What is needed >>
Please reproduce the lines of the records below from the one holding "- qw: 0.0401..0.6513" through the one holding "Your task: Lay", inclusive, skipping all pictures.

Given information >>

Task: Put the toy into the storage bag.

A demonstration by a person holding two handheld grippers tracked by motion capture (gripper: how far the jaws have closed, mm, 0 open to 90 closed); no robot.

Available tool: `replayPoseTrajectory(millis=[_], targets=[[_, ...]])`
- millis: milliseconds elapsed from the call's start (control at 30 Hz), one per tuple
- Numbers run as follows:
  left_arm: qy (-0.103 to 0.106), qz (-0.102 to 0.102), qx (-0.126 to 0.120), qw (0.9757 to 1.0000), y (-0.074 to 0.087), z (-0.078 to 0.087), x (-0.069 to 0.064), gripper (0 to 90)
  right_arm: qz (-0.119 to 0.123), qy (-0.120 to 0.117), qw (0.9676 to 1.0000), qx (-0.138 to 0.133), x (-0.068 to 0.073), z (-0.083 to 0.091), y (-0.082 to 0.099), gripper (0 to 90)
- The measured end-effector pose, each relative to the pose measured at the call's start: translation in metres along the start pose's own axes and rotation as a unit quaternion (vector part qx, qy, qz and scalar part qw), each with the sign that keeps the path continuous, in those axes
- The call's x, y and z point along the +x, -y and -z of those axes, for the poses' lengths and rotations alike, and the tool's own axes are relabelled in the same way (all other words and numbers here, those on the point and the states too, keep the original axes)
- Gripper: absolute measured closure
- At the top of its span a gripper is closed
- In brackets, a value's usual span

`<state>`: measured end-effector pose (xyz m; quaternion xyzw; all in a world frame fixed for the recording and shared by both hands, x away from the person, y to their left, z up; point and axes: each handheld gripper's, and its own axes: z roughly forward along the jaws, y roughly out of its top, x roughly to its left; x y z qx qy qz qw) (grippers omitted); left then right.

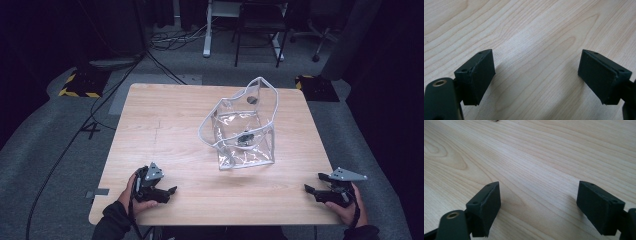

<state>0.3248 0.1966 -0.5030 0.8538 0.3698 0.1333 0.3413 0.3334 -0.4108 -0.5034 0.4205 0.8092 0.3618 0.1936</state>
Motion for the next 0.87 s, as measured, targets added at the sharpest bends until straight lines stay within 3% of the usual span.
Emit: replayPoseTrajectory(millis=[867], targets=[[0.0,0.006,0.0,1.0,-0.0009,-0.0011,0.0015,14.3,0.0,-0.001,1.0,0.001,-0.0004,0.0004,0.0,20.0]])
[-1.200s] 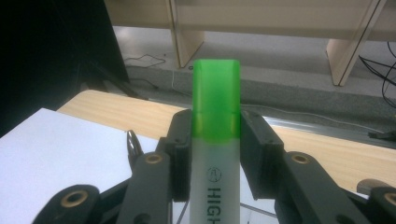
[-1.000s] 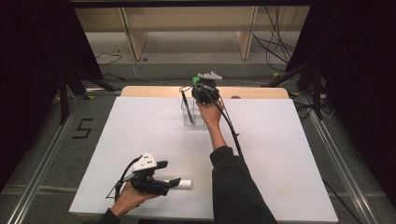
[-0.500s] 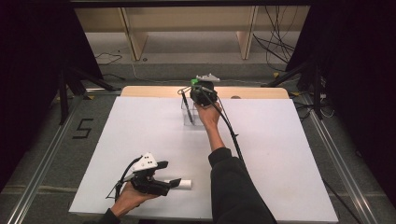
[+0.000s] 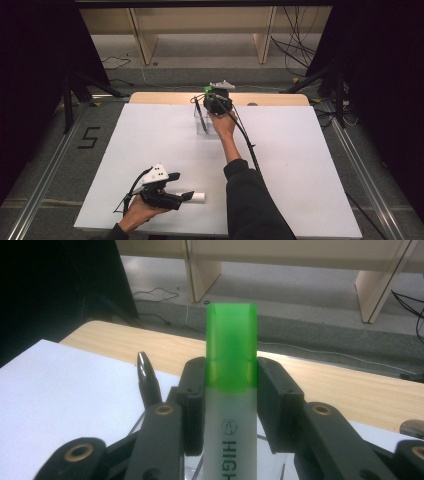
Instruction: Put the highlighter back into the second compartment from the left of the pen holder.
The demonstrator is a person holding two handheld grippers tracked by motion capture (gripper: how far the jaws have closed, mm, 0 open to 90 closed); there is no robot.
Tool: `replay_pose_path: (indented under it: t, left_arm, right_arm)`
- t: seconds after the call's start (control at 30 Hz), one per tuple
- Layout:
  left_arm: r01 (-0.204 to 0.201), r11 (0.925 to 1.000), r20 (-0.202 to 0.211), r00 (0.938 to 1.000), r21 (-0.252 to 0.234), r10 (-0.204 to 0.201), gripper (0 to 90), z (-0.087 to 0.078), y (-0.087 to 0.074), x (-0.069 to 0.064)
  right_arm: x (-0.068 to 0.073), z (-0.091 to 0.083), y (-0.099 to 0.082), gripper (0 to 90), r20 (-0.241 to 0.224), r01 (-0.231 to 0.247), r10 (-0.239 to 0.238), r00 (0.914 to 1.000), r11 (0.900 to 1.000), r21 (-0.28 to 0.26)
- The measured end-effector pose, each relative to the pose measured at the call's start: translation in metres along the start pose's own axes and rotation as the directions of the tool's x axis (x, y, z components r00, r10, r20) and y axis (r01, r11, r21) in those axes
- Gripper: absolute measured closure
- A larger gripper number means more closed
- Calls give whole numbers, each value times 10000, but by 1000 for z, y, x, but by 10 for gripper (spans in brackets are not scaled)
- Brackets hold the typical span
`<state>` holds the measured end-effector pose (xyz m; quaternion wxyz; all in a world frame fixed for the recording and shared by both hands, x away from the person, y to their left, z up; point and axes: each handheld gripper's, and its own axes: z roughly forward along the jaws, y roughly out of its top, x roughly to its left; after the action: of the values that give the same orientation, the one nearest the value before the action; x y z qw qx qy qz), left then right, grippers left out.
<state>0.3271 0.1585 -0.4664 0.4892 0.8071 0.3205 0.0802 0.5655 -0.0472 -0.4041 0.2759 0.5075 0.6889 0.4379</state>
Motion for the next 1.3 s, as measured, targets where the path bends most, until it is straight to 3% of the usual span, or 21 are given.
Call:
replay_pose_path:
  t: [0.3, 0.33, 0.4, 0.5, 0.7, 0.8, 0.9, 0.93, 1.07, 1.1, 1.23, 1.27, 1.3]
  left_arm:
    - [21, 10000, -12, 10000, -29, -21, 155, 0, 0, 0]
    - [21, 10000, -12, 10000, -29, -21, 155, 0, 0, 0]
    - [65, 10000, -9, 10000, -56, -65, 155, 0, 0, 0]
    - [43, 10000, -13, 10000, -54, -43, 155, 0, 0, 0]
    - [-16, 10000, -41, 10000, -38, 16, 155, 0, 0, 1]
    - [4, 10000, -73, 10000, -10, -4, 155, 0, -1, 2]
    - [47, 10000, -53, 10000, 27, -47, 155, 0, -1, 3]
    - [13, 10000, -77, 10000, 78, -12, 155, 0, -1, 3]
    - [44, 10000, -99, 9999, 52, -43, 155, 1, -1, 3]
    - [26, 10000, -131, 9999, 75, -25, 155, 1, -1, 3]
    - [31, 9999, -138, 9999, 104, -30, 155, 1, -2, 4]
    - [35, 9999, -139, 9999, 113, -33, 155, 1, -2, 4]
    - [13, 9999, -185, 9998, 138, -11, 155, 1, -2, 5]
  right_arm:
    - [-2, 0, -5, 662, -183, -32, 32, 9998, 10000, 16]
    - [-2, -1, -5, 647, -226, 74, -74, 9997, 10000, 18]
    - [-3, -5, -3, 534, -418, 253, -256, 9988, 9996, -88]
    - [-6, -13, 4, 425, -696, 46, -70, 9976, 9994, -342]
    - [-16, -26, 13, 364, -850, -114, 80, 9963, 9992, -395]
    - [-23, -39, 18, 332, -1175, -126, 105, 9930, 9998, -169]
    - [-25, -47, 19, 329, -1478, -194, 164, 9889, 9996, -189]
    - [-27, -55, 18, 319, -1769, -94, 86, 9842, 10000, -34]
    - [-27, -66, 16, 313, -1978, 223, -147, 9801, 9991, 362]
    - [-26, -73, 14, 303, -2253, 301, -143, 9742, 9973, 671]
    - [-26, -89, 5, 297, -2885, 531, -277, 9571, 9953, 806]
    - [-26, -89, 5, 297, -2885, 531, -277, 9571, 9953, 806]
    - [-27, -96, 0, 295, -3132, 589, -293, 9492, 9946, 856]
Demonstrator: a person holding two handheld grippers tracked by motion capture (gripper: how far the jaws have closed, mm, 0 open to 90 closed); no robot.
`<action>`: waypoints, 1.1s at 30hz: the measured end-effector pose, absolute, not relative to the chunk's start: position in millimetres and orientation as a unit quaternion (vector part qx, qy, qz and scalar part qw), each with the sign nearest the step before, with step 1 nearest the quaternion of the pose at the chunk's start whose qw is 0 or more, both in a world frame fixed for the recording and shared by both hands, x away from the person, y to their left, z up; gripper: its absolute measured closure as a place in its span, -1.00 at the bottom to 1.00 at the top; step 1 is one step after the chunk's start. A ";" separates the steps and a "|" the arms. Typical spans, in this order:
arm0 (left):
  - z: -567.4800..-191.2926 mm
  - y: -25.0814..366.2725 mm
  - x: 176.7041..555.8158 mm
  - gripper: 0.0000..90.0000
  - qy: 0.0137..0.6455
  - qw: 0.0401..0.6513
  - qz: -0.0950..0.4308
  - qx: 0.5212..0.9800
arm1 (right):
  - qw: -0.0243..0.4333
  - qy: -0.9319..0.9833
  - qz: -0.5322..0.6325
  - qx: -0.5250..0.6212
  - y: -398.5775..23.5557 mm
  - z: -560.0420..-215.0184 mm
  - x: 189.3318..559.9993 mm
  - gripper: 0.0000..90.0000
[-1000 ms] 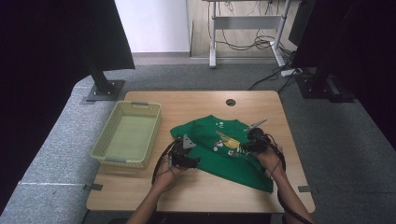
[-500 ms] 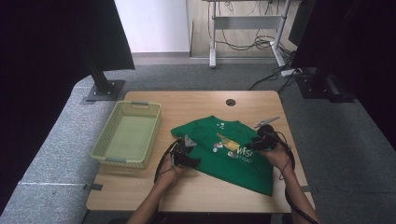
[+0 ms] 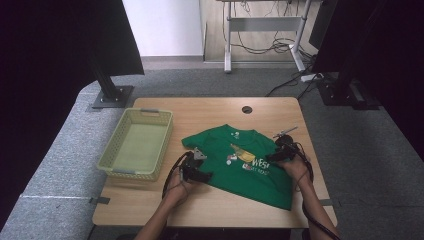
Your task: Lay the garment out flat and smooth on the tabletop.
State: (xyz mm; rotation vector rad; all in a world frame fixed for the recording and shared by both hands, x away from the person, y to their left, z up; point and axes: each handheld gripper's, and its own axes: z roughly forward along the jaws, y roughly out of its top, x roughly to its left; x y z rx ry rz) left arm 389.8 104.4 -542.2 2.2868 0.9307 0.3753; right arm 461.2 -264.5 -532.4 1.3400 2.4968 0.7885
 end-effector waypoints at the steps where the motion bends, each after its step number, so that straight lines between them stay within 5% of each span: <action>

Answer >>
  - qw: 0.0401..0.6513
  - qz: -0.0950..0.4308
  - qx: 0.5212..0.9800
arm1 (right):
  - qw: -0.0243..0.4333
  - qy: -0.9319..0.9833
  - qz: -0.5322..0.6325
  - qx: -0.5250..0.6212
  - y: -398.5775..23.5557 mm
  - z: -560.0420..-215.0184 mm
  - x: 189.3318..559.9993 mm
  - gripper: 0.0000..90.0000
[-1000 ms] 
[-500 ms] 
[+0 ms] 
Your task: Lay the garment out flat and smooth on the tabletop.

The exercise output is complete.